Understanding the Stress Experienced by Family Members
Blanchard and colleagues estimate that approximately 20% to 30% of spouses of cancer patient experience elevated levels of stress. This figure is remarkably close to other estimates of the long-term distress experienced by breast cancer patients and cancer survivors overall[J. Holland, personal communication, November 4, 1996]. The consistent finding that between one in five and one in three cancer patients and family members are likely to experience persistent psychosocial distress raises an interesting question: How much of the dysphoria of the people who have difficulties can be attributed to the cancer experience, and how much would have occurred with any stressful experience? Answering this question requires assessment of marital and family functioning prior to the diagnosis of cancer. It may be that certain individuals, dyads, and family units are predisposed to bad outcomes, regardless of the stressor. It would also be worthwhile to compare family adjustment in cancer to that in other chronic, life-threatening diseases, such as coronary heart disease.
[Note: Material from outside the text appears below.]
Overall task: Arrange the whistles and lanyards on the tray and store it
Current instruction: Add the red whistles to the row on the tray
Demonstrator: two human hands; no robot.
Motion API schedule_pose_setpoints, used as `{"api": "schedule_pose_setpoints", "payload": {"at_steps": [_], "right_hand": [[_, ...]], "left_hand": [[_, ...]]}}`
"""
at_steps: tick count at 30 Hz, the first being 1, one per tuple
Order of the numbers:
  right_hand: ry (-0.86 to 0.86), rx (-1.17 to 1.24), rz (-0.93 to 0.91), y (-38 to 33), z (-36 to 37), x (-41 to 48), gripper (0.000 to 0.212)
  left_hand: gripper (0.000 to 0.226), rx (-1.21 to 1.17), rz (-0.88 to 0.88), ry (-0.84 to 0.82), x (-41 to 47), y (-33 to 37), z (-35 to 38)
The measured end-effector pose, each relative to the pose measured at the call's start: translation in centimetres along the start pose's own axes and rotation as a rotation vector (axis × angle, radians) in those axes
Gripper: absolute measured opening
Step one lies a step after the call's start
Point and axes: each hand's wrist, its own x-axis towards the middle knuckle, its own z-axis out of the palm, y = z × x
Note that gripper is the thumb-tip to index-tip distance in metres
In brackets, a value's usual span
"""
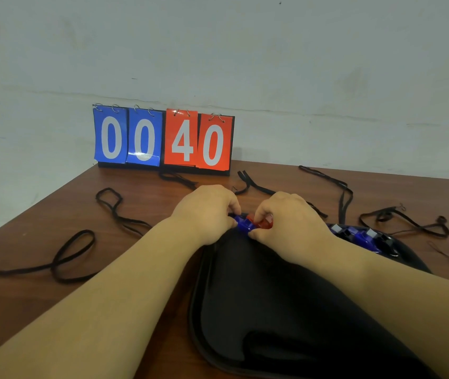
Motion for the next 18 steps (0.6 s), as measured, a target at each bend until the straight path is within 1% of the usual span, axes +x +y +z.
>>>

In addition, to disentangle the distinctive impact of cancer from stressors in general, we need to understand the nature more about the distress experienced by family members of cancer patients. Blanchard et al use the term "distress" rather broadly, but it is important to know whether the negative outcomes relate to a particular mood state (eg, anxiety), are at a level where professional evaluation is advisable (eg, psychiatric depression), or are limited to specific areas of functioning (eg, sexuality).
The nature of the distress needs to be measured specifically enough to know what kind of intervention is required and by whom it should be provided. Many types of interventions may be appropriate for addressing the needs of families dealing with cancer: These include individual counseling (directed at the patient, partner, children, parents), couples or family counseling, informational and educational programs, support groups, telephone-based counseling and support, family weekend retreats, and sex therapy. As the review by Blanchard et al indicates, the literature is unfortunately meager in this area and is insufficient to provide guidance about the relative efficacy of these approaches.
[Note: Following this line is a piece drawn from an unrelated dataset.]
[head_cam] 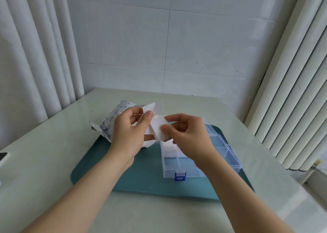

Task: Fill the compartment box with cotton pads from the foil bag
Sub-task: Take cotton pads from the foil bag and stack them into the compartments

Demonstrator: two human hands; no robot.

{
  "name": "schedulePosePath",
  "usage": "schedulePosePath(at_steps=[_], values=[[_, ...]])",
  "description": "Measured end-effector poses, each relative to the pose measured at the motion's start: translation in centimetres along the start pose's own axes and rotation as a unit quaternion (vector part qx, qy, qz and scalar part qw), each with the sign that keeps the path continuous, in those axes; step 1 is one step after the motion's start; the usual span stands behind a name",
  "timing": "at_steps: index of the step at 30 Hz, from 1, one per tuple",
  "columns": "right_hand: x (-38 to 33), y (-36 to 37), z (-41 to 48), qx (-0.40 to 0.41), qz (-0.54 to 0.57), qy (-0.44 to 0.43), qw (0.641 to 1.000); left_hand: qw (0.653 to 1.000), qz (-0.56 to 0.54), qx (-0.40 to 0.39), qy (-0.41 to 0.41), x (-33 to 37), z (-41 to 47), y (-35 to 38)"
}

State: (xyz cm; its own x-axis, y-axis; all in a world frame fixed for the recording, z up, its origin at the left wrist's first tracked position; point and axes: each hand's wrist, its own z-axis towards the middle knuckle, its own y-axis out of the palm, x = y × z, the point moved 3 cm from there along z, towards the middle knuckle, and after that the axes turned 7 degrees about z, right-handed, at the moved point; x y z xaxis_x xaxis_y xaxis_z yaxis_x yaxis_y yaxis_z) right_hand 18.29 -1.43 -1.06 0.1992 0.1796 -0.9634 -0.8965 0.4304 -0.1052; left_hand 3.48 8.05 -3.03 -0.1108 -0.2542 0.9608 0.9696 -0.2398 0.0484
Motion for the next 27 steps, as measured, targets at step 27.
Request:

Understanding Positive Family Responses to Cancer
In addition to knowing about the problems experienced by family members, it is important to understand more about the positive ways that the family responds to cancer. In their introduction, Blanchard et al mention that families can become stronger as a result of the cancer experience, but little more discussion is given to this point. It is vital for research to pay attention to this population. By focusing on families who cope extraordinarily well, we can gain an understanding of factors promoting well-being that may not be evident from a "deficit model." As researchers and clinicians, we can learn a considerable amount from the resilience of patients and families who meet and surpass the challenge of cancer.